Cette correction n’a rien de surprenant au regard de la physionomie de la saison hivernale. Les précipitations abondantes, parfois exceptionnelles, et les apports hydriques significatifs enregistrés au niveau des barrages ont profondément modifié les perspectives, en particulier pour le secteur agricole, avec des effets d’entraînement sur l’ensemble de l’économie.
Mais fidèle à son éternelle prudence, la Banque centrale tempère déjà cet optimisme. Après une année 2026 qui s’annonce donc dynamique et marquée par de bonnes performances, elle anticipe pour 2027 un net ralentissement de la croissance.
Une lecture qui rappelle, en creux, la persistance de certaines fragilités structurelles, au premier rang desquelles la dépendance à la pluviométrie même si elle est en net recul. Il est indiscutable que les projections de Bank Al-Maghrib reposent sur des fondements solides. C’est même une exigence pour une institution dont la crédibilité repose sur la rigueur de ses analyses. Mais au-delà des chiffres, la question des hypothèses mérite d’être davantage éclairée. Car derrière chaque prévision se cachent des scénarios implicites : évolution de la demande extérieure, rythme de l’investissement, trajectoire des prix ou encore conditions climatiques. Or, dans un environnement économique de plus en plus incertain, ces hypothèses deviennent presque aussi importantes que les chiffres eux-mêmes. Les prévisions de la Banque centrale ne sont pas de simples exercices techniques.

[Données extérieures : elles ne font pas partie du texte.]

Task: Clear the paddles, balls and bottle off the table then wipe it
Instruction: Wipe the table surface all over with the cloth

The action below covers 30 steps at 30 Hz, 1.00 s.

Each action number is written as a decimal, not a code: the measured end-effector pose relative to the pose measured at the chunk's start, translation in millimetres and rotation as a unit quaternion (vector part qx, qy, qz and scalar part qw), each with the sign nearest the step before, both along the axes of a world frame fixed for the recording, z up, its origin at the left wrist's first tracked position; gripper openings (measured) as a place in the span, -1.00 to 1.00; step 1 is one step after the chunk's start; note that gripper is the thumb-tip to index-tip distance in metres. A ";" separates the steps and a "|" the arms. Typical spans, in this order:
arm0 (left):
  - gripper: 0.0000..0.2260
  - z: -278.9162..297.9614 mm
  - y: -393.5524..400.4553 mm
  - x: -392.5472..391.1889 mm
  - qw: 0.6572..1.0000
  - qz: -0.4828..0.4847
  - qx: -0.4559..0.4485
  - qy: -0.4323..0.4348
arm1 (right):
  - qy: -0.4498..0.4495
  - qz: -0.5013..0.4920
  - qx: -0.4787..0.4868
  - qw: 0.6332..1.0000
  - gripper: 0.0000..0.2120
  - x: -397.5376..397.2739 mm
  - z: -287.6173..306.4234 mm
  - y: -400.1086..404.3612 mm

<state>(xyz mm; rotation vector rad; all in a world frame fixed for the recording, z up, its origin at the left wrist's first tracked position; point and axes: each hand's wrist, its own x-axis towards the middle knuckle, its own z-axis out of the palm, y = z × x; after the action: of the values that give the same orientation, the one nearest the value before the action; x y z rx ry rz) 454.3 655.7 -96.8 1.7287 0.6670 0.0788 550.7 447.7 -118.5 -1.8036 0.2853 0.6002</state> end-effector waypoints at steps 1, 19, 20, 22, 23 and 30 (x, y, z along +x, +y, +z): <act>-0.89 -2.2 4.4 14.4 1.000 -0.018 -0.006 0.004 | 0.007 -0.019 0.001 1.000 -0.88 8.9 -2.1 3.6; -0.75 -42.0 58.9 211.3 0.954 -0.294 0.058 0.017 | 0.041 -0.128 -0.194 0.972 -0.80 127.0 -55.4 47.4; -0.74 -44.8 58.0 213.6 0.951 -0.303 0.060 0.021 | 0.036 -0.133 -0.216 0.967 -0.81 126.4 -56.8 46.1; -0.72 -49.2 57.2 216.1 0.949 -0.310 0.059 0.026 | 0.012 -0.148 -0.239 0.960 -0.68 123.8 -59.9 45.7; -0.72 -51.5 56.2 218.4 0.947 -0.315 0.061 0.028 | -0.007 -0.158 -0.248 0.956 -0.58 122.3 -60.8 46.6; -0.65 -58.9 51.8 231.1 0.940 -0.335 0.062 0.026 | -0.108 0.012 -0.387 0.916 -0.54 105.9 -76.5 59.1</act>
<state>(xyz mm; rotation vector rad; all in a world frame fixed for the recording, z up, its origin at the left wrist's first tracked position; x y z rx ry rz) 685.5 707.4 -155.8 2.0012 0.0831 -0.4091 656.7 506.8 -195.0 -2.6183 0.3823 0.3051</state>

Elles sont scrutées, interprétées et souvent intégrées comme des signaux avancés par les investisseurs, les entreprises et l’ensemble des acteurs économiques. Dès lors, si les analystes de BAM pouvaient expliciter davantage les ressorts de leurs anticipations, cela permettrait non seulement d’enrichir le débat, mais aussi de renforcer la lisibilité et l’appropriation des orientations économiques. Car au fond, au-delà des chiffres, ce sont bien les trajectoires qui comptent. Et celles-ci gagnent toujours à être comprises, autant qu’annoncées.